Empirical Characterization of Fire Regimes Across the Globe
Climate conditions, vegetation, fuel type and availability govern the occurence and behavior of fires. Understanding the seasonality, frequency, intensity, and severity of fires is critical for land managers to appropriately manage and plan the landscape and to understand the feedbacks to the Earth system. Fire Regimes are conceptually useful to land managers and are qualitatively understood, but few quantitative techniques exist for empirically delineating geographic regions whose wildfire spatial and temporal characteristics, re-visitation frequency, and intensities are similar.
We consider the extensive and consistent thermal “hotspot” data which are collected globally by the two MODIS sensors during their 17-year orbital history. Such ubiquitous remote sensing data provide an opportunity to produce a quantitative discrimination of different global fire regimes, including tele-connections across hemispheres. We do not filter or remove human-caused fires from wildfires, instead considering and classifying both types of fire regimes holistically. To appropriately address opposing seasonal juxtaposition across northern and southern hemispheres we developed a special transformation of fire dates which allows statistical identification and discrimination of, say, “summer” fires, regardless of the calendar month in which they occurred across the hemispheres. This date transform permits the recognition of similar fire regimes in both the northern and southern hemispheres. On the basis of about twenty descriptive fire characteristics, we produced a series of global maps at multiple levels of fire regime discrimination. By applying principal component analysis, we also visually quantify the degree of similarity among the different global fire regimes and quantitatively identify the characteristics responsible for the similarities or differences.

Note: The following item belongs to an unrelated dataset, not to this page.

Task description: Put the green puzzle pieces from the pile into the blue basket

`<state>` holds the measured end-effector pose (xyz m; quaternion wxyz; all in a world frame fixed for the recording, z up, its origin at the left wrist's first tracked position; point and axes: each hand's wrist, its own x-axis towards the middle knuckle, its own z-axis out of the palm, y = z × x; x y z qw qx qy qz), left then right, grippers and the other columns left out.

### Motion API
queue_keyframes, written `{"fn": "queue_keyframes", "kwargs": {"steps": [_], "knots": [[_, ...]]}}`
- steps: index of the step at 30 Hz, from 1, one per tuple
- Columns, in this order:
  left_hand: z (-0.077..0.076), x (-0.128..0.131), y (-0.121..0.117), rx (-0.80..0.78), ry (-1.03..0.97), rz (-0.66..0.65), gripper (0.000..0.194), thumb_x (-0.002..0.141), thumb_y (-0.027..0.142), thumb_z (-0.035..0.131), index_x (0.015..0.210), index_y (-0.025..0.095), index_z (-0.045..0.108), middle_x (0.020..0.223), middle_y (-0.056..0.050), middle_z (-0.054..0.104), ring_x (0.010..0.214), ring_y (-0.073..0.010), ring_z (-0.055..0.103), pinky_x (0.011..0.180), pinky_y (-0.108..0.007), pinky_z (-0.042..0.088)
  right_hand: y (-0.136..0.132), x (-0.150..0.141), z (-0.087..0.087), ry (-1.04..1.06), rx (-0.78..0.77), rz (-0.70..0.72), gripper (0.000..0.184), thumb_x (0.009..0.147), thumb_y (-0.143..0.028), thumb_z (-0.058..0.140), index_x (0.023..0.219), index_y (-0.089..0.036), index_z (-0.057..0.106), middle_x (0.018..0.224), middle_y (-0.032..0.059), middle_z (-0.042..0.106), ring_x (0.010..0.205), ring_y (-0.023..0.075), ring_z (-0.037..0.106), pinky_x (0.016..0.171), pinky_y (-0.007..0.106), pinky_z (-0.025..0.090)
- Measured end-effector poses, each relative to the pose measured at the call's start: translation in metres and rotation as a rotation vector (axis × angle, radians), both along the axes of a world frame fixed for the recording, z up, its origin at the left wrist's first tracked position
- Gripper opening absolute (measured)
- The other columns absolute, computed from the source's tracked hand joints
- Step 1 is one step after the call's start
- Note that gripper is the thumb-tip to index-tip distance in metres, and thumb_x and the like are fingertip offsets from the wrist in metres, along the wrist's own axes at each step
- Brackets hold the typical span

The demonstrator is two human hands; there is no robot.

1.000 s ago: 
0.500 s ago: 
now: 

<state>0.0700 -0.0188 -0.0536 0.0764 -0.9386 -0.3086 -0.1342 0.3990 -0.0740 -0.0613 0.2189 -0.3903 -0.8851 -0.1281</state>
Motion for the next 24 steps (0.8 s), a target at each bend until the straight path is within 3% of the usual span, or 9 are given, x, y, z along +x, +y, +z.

Geographically distant locations which share similar fire regime characteristics were found; many of these fire “tele-connections” span across different hemispheres. Regularly occurring human-caused Fire Regimes can also be easily identified globally. Locations sharing similar global fire regimes may have similar ecological effects and impacts from fire, and similar management knowledge and successful adaptation strategies might be borrowed, shared, or adopted.